The main effects of caffeine action on the nervous system and the most likely mechanisms of its action.

Aβ—amyloid beta, Ars—adenosine receptors, AChE—acetylcholinesterase, RyRs—ryanodine receptors. ↓—decrease, ↑—increase.

In conclusion, caffeine action in a variety of central nervous system diseases and disturbances is multi-directive, as caffeine has multiple targets in the brain and affects many brain functions such as sleep, cognition, learning, and memory, while on the other hand modifying brain dysfunctions and diseases such as Alzheimer’s disease, Parkinson’s disease, Huntington’s disease, epilepsy, pain, and depression. The effect of caffeine depends mainly on the amount of the substance. At low concentrations, it has a positive effect on the human brain, but higher doses may be responsible for negative effects in mood and behavior. In some diseases, caffeine consumption in high doses may be a risk factor (AD, PD, Huntington’s disease), however, on the other hand, thanks to its therapeutic properties and ability to antagonize ARs, caffeine may be useful in the treatment of PD and pain symptoms or, in connection with some other medications, may delay the progression of the disease. The utility of caffeine and its metabolites in laboratory diagnostics as markers of certain diseases (e.g., PD) also seems promising.

2.2. The Immune System

The immune system is complex and is made up of various cells and proteins that are responsible for the body’s resistance, particularly through the immune response, which is a weapon against foreign antigens [ 103 ]. More and more attention is paid to the two-way relationship between the immune system and diet [ 104 ]. The role of caffeine in the functioning of the immune system reaches the cells themselves.
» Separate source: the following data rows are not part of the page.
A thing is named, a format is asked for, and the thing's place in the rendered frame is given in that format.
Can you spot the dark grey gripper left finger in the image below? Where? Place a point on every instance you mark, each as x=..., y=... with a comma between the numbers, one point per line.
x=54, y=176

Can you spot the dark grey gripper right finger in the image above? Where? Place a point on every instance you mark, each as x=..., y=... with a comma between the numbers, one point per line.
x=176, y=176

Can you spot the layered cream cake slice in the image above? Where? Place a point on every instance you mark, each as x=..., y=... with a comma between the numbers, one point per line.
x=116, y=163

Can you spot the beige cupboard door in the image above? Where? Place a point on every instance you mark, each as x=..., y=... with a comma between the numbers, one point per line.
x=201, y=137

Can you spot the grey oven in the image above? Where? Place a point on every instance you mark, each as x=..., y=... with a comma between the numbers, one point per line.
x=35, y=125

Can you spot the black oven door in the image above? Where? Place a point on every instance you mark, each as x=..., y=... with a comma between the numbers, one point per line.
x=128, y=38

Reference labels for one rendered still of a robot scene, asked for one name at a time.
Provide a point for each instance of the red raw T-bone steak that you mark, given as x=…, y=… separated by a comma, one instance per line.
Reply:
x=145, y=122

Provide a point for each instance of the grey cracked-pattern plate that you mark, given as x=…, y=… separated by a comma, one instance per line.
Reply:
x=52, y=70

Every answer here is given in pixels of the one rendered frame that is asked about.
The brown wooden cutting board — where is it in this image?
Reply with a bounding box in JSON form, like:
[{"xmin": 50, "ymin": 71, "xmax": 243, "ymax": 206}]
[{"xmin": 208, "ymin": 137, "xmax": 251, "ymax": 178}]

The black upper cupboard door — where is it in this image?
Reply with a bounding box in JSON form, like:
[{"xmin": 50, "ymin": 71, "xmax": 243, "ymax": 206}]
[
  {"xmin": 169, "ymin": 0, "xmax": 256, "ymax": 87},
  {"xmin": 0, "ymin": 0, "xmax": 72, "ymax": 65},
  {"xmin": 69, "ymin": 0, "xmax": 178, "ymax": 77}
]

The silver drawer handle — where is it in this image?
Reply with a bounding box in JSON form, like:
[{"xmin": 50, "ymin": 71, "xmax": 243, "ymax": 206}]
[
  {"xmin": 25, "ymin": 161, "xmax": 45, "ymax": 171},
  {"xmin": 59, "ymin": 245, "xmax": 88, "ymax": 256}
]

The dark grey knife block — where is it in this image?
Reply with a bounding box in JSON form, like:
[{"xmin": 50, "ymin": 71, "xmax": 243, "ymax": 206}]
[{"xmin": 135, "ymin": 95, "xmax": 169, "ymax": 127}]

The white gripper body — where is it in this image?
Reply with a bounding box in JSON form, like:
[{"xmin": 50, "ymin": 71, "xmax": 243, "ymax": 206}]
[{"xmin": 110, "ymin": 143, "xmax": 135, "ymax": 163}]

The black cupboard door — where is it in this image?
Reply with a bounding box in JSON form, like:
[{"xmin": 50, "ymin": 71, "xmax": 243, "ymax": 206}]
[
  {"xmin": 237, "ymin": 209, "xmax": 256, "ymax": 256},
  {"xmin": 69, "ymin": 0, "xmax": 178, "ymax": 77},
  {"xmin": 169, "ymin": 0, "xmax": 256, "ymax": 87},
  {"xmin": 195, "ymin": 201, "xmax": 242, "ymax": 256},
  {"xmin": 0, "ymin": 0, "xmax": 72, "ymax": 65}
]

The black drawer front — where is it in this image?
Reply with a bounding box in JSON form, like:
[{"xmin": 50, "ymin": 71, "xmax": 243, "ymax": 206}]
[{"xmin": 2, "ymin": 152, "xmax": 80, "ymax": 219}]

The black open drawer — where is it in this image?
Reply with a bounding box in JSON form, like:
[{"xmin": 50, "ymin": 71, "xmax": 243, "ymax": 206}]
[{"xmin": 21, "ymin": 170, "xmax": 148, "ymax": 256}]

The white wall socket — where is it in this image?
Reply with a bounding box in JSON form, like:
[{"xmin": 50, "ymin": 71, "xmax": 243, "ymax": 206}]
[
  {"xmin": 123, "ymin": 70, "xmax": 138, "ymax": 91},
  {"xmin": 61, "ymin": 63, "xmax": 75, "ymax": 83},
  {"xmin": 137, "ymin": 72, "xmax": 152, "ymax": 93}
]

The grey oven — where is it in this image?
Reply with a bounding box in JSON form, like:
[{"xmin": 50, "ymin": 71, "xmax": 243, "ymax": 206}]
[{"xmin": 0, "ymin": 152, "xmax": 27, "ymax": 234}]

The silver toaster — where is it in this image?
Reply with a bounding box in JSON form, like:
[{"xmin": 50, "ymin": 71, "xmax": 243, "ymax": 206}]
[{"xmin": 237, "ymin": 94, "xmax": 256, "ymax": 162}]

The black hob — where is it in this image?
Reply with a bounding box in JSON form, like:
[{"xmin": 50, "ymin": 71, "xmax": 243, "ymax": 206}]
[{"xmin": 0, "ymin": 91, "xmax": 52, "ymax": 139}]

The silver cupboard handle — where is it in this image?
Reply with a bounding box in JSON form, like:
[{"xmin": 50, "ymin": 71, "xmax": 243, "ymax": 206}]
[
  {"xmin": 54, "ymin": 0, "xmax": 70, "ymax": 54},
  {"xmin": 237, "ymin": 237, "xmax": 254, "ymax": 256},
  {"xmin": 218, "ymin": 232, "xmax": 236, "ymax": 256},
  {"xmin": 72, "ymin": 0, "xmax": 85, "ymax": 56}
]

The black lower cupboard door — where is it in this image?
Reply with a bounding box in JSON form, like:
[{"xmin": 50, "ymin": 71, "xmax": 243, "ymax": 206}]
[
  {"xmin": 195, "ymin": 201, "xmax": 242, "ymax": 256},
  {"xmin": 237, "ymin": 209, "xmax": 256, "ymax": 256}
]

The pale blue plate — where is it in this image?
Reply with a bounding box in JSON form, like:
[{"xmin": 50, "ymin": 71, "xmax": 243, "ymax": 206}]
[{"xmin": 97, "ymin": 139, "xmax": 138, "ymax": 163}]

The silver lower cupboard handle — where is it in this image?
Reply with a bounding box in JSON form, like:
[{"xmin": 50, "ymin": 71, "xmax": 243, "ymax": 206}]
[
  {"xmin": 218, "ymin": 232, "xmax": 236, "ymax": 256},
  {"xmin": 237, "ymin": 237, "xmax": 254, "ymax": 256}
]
Gibbs et al. [ 105 ] reported that caffeine in high concentrations (5 mM) inhibits the mammalian target of rapamycin (mTOR) in human myeloid leukemia cells, primary human acute myeloid leukemia cells, and primary human basophils, and affects glycolysis and the release of pro-inflammatory cytokines. Additionally, in monocytes, the effect of caffeine was potentiated by its ability to inhibit xanthine oxidase (purine catabolism), and in basophiles, caffeine increased intercellular cAMP levels [ 105 ].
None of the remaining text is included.